> **TASK**: Go through the records line by line from the top and repeat each one exactly, ending with the line that contains "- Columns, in".

(Stored records)
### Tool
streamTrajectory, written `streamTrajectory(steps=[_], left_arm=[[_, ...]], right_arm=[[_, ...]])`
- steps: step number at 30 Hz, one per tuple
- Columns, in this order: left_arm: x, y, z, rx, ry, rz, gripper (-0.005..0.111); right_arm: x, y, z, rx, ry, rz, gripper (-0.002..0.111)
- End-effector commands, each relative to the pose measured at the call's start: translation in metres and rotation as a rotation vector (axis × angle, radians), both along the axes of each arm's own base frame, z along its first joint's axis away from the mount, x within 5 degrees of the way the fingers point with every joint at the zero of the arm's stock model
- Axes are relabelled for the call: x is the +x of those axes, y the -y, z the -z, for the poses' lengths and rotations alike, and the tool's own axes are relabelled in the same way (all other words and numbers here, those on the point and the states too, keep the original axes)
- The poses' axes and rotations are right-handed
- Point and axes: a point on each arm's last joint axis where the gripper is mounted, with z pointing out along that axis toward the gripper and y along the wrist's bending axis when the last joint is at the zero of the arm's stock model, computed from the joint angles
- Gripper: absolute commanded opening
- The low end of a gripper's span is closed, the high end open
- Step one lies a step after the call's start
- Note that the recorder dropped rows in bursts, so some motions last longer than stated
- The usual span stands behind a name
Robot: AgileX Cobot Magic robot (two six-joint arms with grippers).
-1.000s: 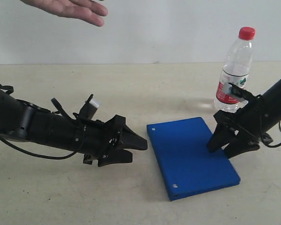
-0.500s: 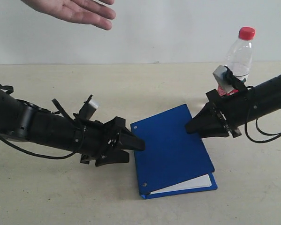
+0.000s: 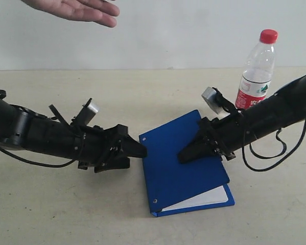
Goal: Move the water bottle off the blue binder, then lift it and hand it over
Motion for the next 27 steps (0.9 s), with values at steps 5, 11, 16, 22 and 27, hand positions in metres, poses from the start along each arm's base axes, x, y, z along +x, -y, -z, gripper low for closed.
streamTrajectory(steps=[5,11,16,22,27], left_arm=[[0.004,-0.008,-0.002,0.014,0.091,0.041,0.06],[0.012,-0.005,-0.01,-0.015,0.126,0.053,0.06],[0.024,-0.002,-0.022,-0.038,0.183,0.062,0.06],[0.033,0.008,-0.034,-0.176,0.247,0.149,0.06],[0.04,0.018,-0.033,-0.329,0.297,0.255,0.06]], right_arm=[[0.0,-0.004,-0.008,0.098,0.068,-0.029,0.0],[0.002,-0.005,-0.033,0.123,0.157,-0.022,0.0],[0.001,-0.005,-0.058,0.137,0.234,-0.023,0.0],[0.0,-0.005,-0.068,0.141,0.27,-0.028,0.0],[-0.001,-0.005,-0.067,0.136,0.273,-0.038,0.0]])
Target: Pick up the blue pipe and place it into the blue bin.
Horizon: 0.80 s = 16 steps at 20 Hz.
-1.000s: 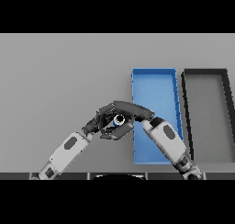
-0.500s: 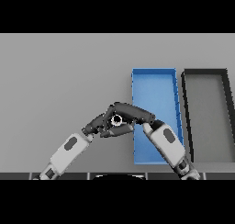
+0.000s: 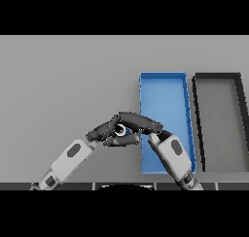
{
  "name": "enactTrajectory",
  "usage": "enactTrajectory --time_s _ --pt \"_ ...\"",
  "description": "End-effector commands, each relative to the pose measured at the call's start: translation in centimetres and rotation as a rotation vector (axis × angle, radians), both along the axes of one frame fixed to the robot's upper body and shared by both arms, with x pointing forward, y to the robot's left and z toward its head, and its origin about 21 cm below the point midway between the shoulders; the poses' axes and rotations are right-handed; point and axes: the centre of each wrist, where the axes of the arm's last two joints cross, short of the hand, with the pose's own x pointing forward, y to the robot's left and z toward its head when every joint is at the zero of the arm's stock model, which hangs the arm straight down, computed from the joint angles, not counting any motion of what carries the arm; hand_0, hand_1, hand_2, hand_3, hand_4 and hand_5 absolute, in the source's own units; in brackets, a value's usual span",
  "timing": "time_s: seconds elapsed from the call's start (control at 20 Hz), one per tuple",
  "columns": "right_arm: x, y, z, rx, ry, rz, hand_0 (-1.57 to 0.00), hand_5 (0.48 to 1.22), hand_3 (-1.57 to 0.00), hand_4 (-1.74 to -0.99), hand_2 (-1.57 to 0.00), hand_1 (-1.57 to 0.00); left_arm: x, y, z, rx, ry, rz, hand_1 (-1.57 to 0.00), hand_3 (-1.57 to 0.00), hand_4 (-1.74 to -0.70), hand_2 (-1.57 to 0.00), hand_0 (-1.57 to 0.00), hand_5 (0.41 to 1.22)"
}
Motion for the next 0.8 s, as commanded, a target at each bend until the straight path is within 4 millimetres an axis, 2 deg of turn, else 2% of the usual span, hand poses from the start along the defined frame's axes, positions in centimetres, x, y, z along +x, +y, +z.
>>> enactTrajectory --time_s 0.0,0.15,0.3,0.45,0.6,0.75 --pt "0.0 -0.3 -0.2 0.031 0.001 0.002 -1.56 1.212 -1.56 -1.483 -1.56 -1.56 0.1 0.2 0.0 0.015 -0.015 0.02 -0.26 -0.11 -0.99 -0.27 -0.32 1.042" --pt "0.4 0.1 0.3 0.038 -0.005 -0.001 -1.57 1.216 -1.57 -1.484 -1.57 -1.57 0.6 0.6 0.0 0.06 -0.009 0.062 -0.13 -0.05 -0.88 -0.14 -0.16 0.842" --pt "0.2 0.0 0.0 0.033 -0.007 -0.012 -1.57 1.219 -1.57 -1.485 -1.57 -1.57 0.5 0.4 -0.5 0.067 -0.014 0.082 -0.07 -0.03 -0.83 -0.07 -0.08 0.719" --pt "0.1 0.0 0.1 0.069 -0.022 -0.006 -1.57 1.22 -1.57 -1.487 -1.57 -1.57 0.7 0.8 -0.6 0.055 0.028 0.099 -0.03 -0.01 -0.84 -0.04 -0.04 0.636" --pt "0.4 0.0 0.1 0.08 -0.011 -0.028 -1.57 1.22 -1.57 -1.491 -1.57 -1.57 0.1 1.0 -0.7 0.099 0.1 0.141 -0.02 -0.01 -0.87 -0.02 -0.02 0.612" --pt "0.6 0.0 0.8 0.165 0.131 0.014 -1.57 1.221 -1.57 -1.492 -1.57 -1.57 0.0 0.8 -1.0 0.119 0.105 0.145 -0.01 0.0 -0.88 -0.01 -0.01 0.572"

> **EXPECTED ANSWER**:
### Tool
streamTrajectory, written `streamTrajectory(steps=[_], left_arm=[[_, ...]], right_arm=[[_, ...]])`
- steps: step number at 30 Hz, one per tuple
- Columns, in this order: left_arm: x, y, z, rx, ry, rz, gripper (-0.005..0.111); right_arm: x, y, z, rx, ry, rz, gripper (-0.002..0.111)

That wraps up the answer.